To do:
When the line containing "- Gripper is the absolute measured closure" appears in the data below, begin copying there and stop only after the line containing "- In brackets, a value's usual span".

Working data:
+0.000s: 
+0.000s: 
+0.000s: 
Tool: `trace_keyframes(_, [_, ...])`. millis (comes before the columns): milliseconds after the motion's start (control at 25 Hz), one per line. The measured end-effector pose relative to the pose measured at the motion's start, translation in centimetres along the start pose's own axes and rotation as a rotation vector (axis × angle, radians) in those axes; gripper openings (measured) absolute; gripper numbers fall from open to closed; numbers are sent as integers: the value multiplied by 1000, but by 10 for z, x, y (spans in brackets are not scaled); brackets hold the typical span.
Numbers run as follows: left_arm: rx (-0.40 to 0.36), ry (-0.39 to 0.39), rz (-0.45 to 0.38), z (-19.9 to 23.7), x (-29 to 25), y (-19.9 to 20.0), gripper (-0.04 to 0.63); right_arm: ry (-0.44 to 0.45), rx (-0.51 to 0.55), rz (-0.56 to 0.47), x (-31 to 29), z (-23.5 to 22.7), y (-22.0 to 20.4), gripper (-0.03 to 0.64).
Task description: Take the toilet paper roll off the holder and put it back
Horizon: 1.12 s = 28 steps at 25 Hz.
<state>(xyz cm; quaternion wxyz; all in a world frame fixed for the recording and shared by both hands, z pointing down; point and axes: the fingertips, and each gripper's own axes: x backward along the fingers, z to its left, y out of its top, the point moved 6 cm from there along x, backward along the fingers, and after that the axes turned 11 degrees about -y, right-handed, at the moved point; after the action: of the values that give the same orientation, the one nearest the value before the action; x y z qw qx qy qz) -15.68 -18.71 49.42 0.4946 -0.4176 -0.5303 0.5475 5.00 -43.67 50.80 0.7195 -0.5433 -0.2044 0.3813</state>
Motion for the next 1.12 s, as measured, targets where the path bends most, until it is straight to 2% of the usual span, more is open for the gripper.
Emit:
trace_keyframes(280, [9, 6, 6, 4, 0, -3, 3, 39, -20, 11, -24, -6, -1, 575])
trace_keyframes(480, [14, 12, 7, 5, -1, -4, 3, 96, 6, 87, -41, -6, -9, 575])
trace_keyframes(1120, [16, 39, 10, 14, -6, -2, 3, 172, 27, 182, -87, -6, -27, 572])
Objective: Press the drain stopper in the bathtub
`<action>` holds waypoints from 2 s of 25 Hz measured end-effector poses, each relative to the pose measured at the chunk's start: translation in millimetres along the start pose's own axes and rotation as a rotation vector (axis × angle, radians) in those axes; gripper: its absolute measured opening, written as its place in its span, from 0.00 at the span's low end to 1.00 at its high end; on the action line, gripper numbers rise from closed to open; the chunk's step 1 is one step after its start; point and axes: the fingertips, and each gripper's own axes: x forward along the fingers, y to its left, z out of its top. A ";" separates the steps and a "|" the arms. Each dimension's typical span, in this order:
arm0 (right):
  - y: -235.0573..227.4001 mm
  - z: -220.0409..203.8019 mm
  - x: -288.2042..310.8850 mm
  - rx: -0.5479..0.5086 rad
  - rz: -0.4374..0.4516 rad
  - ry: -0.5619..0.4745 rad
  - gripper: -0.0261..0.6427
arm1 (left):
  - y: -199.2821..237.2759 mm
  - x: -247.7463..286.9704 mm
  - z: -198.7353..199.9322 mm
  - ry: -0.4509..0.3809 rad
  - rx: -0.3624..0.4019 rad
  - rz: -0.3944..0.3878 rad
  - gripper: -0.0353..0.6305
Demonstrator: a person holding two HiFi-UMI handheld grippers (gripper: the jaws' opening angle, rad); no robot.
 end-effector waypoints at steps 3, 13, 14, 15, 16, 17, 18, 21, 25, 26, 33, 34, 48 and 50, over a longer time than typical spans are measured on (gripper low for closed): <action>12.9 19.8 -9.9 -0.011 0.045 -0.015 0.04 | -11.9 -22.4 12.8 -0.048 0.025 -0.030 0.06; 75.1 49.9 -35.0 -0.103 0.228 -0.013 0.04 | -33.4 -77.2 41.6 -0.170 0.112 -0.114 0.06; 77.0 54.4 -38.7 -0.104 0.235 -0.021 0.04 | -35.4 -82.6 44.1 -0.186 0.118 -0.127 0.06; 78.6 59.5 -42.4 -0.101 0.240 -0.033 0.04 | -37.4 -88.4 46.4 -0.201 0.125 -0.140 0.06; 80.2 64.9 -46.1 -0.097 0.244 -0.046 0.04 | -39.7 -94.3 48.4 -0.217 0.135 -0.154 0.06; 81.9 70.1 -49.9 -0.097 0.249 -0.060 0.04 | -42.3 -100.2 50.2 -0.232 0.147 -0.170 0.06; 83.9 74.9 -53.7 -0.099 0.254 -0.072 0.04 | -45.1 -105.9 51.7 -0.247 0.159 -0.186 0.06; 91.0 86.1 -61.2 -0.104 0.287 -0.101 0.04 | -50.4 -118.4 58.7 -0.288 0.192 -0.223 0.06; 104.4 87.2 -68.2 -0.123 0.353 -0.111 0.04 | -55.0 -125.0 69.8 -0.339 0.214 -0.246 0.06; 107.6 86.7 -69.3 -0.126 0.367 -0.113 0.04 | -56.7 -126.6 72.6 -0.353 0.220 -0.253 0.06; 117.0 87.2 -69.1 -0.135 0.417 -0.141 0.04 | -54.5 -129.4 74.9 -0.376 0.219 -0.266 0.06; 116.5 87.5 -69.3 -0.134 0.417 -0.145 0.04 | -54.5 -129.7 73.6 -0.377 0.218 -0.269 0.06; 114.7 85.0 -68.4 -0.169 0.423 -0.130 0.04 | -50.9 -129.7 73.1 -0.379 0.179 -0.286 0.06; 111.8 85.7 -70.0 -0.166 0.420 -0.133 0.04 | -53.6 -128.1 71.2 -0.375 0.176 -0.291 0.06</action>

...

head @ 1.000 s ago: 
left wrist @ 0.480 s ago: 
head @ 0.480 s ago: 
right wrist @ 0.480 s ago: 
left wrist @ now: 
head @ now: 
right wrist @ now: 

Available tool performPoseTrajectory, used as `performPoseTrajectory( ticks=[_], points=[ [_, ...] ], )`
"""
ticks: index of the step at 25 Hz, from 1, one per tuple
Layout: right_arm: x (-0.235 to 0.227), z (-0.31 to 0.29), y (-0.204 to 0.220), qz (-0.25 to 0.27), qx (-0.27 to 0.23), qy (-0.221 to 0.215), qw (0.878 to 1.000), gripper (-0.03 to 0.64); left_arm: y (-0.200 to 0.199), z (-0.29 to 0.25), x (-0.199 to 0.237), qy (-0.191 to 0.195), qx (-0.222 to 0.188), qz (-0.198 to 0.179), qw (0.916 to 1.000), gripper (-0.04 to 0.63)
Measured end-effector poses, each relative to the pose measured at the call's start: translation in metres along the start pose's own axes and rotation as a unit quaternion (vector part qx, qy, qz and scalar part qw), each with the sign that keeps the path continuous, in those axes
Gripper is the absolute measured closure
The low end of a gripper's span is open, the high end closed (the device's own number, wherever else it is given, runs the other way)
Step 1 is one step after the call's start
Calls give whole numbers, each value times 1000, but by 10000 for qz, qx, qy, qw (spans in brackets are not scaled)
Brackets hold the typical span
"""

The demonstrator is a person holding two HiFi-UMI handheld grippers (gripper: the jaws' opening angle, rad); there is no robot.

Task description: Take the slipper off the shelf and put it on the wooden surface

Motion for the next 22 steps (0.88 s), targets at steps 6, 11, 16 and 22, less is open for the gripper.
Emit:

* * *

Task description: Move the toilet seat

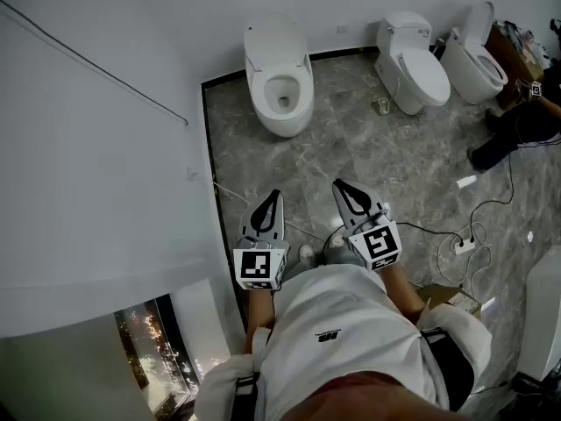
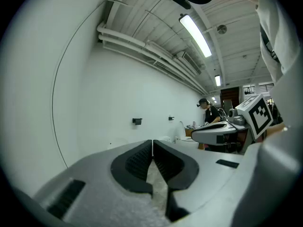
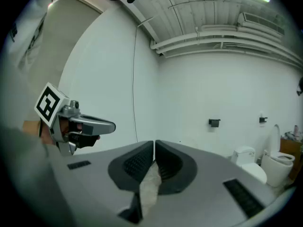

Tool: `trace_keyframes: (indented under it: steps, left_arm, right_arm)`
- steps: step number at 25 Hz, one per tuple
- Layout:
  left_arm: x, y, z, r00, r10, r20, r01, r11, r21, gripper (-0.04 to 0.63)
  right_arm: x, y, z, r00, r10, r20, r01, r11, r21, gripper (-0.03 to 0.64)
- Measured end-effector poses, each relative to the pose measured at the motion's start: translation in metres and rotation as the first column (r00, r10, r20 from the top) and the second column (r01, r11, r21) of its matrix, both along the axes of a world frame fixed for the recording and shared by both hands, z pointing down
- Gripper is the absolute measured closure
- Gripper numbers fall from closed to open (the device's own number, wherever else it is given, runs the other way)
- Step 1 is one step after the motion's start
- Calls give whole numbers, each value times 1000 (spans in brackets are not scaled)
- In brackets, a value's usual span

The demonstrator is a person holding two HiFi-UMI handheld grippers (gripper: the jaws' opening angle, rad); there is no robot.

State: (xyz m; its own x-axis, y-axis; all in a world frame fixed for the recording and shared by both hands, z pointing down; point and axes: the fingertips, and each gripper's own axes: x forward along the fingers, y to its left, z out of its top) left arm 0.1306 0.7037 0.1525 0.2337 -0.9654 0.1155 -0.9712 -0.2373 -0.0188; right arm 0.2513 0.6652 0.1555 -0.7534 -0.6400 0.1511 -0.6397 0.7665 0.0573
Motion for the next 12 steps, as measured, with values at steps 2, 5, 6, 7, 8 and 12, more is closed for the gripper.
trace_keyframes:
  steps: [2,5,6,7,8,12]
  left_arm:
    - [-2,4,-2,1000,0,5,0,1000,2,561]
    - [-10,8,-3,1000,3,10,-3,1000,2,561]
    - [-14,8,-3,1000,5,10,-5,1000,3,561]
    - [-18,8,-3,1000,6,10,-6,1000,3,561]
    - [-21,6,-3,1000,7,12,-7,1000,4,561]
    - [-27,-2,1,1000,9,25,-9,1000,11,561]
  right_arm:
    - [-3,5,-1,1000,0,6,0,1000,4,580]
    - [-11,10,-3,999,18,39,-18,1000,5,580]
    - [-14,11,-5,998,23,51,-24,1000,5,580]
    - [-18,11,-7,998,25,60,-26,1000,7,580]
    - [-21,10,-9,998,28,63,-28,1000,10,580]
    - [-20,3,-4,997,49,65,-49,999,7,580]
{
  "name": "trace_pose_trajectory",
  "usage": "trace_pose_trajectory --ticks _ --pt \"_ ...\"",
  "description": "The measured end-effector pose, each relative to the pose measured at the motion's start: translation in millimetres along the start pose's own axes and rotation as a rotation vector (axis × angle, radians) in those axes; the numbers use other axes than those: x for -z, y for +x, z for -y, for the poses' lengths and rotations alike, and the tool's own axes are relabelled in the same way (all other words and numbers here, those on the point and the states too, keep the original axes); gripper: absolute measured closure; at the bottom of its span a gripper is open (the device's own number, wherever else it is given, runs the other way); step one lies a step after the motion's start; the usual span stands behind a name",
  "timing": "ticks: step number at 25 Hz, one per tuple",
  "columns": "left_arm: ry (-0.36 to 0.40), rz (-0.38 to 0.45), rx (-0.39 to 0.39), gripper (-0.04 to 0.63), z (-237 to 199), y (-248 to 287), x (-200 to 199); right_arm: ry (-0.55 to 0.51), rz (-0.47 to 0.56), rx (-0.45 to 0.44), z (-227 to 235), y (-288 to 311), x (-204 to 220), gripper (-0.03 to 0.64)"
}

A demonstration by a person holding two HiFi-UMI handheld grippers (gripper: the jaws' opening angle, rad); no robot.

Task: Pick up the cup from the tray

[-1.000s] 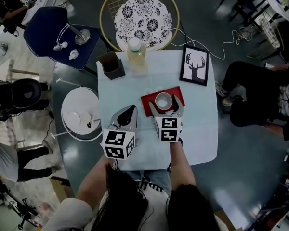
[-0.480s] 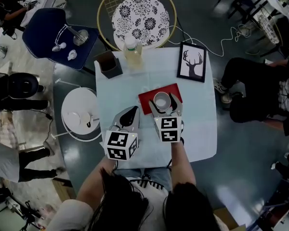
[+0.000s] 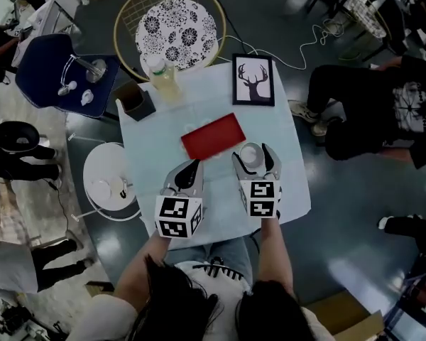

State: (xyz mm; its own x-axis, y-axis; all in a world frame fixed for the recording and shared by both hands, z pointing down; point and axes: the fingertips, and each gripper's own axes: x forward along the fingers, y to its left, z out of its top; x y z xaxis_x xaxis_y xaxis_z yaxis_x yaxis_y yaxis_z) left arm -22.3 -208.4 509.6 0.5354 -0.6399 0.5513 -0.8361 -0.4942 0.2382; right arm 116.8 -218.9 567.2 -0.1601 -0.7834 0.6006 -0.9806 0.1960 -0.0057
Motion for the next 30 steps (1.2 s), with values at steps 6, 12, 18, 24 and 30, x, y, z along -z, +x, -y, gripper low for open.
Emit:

Task response:
- Gripper is the absolute measured closure
- Gripper numbers fall from closed to open (the device's own number, wherever else it is given, runs the other way)
- Step 1 is one step after the motion's start
- Calls give whole numbers, each value times 1000 (spans in brackets are not scaled)
- In brackets, a value's usual span

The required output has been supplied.